>>>>>

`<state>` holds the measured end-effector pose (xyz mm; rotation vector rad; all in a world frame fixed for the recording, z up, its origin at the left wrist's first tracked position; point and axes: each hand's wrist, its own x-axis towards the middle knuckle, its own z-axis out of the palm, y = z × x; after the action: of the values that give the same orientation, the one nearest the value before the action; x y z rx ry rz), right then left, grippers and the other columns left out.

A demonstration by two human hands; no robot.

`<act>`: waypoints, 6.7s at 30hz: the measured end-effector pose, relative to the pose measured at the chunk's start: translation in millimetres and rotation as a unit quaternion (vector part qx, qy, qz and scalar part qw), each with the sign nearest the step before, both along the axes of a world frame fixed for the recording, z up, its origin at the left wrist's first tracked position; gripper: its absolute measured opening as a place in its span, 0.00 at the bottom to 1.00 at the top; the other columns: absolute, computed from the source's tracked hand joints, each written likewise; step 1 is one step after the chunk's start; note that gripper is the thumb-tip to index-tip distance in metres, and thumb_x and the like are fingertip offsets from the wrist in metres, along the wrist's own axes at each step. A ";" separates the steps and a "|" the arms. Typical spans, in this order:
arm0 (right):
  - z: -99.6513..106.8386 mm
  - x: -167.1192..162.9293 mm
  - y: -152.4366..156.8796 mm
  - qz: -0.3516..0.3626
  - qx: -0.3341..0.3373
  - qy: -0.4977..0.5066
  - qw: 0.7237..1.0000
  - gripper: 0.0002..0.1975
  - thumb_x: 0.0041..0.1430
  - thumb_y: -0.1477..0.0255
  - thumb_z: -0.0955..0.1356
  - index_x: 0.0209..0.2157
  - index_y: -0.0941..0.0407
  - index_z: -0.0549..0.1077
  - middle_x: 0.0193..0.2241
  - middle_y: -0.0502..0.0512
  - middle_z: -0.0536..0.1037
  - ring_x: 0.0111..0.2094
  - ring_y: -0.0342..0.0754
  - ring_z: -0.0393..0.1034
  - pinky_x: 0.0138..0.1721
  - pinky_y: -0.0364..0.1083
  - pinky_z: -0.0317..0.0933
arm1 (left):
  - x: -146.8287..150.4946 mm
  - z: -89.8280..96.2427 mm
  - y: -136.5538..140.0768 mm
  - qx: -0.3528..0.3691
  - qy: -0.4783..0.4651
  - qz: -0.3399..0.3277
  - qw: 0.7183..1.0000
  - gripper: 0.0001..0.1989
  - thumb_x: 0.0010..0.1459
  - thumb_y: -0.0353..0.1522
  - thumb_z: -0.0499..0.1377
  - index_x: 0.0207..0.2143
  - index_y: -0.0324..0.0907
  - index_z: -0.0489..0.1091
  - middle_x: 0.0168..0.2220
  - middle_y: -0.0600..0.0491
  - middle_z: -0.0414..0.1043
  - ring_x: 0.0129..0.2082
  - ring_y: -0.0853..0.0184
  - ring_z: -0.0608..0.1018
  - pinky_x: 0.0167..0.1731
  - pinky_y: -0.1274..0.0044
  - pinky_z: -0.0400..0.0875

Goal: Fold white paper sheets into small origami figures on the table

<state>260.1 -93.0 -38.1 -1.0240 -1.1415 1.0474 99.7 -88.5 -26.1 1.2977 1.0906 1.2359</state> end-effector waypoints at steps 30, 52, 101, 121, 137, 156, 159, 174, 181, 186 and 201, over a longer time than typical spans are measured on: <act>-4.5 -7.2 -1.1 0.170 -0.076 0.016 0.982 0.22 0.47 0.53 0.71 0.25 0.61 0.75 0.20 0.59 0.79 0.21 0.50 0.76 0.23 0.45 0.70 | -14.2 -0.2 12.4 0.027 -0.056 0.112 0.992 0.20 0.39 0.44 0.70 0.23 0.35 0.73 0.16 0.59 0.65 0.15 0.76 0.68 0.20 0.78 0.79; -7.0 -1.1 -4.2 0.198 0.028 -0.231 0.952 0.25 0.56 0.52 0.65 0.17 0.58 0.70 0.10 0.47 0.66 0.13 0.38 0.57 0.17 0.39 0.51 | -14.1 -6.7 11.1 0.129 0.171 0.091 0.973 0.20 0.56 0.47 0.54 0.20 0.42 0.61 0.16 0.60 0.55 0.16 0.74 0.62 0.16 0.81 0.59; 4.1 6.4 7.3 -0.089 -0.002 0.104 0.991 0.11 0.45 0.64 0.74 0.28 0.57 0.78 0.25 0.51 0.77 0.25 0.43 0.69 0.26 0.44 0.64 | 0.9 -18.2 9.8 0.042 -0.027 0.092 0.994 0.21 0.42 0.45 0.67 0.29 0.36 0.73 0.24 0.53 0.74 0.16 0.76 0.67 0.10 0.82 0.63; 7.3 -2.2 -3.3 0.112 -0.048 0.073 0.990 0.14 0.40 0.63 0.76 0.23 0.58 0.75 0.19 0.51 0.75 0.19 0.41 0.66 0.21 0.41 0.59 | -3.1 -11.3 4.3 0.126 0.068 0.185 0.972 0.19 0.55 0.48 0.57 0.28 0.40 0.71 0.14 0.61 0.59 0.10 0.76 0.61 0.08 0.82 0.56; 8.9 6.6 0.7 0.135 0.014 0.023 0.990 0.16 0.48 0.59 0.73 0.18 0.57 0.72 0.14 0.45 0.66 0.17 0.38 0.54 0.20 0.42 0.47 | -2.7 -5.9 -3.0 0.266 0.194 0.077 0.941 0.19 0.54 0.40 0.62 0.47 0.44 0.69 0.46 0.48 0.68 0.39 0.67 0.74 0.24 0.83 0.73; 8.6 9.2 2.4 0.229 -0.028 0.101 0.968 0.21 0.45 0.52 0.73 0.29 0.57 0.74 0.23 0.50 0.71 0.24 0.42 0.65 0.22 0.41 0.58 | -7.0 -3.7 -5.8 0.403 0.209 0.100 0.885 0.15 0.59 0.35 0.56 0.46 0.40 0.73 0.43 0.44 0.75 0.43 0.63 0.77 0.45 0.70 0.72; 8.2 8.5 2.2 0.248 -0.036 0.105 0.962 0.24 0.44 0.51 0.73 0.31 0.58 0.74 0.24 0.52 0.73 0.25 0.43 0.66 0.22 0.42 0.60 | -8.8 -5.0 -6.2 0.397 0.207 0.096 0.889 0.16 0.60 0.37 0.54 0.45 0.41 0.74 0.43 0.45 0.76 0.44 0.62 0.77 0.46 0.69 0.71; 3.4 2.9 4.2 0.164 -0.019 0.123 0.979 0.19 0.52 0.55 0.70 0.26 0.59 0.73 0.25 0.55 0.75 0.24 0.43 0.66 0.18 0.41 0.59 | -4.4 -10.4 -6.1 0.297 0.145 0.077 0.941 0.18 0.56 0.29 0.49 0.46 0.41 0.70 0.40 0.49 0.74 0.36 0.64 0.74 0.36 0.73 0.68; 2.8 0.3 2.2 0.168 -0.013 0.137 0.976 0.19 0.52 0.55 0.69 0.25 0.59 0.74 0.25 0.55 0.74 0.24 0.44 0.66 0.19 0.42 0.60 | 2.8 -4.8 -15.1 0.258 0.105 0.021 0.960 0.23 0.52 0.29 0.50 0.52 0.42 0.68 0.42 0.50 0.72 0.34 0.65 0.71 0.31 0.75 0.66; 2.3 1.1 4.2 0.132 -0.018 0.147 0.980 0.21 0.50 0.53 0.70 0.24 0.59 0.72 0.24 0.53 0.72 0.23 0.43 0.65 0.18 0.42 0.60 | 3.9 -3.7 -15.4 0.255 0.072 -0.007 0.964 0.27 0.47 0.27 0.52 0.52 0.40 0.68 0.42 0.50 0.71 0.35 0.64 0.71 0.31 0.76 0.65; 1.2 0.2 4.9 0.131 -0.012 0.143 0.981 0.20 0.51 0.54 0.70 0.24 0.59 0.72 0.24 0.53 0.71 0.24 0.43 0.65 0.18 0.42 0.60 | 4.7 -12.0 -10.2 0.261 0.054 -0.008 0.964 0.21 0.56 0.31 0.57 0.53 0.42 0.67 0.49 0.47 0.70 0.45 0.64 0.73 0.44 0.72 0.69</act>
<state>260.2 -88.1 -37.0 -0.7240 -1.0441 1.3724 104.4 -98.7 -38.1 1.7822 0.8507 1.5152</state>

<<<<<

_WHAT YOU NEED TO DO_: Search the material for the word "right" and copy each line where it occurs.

_OUTPUT FOR THIS TASK_:
`<state>` holds the measured end-effector pose (xyz mm; rotation vector rad; all in a world frame fixed for the recording, z up, its origin at the left wrist's first tracked position; point and axes: each hand's wrist, its own x-axis towards the middle knuckle, its own z-axis out of the palm, y = z × x; after the action: of the values that give the same orientation, the one nearest the value before the action; x y z rx ry rz), right then left, grippers and the other columns left out.
arm0 (right):

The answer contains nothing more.